● EXERCISE: Note every line in the entries that contains the string "green", and copy it.

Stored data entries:
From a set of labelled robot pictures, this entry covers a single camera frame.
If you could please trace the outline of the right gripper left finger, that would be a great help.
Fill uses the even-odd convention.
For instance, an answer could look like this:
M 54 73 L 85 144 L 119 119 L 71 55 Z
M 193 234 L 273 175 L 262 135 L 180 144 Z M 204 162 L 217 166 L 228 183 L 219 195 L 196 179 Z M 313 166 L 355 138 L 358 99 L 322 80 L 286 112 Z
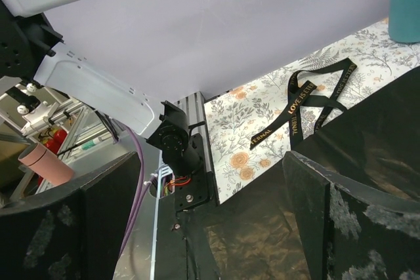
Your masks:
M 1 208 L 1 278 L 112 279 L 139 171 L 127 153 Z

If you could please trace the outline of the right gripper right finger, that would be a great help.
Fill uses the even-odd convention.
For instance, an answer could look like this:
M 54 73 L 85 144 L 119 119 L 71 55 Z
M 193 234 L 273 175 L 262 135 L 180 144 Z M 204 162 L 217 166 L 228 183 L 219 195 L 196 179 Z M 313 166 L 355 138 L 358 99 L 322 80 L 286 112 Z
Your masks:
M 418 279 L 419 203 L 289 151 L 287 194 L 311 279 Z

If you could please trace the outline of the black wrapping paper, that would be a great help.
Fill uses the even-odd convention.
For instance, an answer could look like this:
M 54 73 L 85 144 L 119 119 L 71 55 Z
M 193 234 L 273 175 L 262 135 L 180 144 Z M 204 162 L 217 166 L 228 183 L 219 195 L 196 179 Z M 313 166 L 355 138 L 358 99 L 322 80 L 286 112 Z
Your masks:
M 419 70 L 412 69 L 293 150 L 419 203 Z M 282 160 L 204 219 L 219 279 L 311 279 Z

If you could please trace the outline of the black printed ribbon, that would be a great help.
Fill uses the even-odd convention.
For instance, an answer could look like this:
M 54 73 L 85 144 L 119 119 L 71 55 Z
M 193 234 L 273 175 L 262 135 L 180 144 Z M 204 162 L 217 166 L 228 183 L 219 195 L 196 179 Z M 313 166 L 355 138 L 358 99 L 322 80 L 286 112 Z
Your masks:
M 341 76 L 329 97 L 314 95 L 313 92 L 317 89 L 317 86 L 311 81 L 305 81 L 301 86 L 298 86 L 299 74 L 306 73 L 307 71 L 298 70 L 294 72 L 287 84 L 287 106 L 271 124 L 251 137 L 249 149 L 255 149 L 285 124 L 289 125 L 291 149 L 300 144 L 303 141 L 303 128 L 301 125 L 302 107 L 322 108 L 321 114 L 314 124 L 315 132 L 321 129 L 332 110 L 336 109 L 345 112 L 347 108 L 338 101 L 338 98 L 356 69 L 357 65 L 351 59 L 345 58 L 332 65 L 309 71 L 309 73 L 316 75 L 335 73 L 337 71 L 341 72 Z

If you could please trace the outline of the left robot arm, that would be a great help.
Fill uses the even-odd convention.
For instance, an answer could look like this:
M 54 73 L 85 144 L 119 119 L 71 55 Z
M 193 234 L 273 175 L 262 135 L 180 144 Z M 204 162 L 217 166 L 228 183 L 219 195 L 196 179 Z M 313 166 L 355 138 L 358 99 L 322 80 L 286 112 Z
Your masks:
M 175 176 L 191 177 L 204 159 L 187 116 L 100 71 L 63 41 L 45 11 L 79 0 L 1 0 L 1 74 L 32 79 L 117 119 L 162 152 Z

...

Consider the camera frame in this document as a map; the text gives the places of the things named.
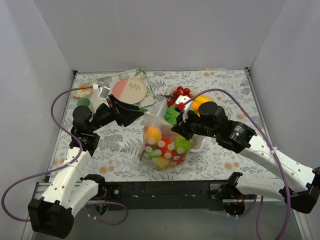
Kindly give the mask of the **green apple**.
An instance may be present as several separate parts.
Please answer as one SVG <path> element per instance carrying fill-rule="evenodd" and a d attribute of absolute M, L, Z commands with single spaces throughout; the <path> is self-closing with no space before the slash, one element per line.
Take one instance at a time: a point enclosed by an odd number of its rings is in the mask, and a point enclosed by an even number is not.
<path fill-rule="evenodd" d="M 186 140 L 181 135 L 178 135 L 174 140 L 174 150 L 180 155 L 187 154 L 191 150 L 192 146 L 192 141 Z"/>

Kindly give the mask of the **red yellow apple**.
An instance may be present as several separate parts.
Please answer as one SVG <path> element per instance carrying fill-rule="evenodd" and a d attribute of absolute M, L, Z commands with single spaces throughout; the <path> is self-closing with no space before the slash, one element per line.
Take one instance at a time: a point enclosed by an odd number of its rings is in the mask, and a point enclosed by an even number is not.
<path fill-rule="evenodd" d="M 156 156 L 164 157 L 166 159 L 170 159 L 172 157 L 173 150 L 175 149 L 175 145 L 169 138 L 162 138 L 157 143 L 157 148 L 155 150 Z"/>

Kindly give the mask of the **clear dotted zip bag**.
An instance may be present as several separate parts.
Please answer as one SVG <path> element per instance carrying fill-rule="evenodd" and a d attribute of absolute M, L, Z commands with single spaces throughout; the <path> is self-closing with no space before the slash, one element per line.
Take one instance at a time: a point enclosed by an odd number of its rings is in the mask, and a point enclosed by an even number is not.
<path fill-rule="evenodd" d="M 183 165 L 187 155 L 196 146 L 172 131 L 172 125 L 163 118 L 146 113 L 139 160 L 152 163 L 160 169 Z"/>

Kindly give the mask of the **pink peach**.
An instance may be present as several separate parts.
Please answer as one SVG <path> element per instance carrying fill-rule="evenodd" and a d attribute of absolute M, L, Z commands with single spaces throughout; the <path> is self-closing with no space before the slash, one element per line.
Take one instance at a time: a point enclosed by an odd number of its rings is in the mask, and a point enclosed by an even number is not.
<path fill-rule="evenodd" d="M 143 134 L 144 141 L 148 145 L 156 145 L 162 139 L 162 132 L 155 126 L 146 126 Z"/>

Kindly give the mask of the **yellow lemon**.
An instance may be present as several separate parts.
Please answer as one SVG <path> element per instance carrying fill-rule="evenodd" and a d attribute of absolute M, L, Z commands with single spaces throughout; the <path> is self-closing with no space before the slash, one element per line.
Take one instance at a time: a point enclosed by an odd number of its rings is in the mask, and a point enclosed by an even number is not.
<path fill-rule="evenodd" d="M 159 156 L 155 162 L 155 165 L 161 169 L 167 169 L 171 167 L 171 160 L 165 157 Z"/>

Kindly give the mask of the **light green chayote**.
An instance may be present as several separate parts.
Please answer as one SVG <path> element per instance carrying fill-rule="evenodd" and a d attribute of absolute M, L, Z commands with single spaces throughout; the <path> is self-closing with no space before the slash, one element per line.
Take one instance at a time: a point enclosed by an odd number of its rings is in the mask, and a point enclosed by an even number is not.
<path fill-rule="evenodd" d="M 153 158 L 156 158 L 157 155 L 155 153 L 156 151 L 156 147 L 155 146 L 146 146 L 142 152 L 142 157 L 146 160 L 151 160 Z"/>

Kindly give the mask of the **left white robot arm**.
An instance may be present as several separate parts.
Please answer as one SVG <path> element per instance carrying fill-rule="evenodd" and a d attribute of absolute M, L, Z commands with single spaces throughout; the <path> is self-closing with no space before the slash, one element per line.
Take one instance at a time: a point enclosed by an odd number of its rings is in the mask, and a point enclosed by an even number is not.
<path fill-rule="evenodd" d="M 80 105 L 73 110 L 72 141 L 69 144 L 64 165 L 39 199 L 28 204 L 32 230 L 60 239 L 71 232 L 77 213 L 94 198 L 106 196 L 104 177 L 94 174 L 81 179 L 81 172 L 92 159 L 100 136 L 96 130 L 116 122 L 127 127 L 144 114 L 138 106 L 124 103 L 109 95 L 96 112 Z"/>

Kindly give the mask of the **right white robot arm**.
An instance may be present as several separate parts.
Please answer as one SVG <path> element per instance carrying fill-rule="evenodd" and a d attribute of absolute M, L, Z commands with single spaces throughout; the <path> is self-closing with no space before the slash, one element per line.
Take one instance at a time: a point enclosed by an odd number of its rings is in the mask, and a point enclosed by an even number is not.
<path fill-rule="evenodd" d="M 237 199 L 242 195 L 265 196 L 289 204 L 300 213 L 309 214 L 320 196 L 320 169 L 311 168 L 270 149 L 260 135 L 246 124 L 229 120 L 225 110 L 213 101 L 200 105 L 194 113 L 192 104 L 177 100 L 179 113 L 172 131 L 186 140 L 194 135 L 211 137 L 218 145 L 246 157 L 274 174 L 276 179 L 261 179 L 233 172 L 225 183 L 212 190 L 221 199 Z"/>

● WRITTEN ANSWER:
Kindly give the mask of the **green apple**.
Kindly give the mask of the **light green chayote**.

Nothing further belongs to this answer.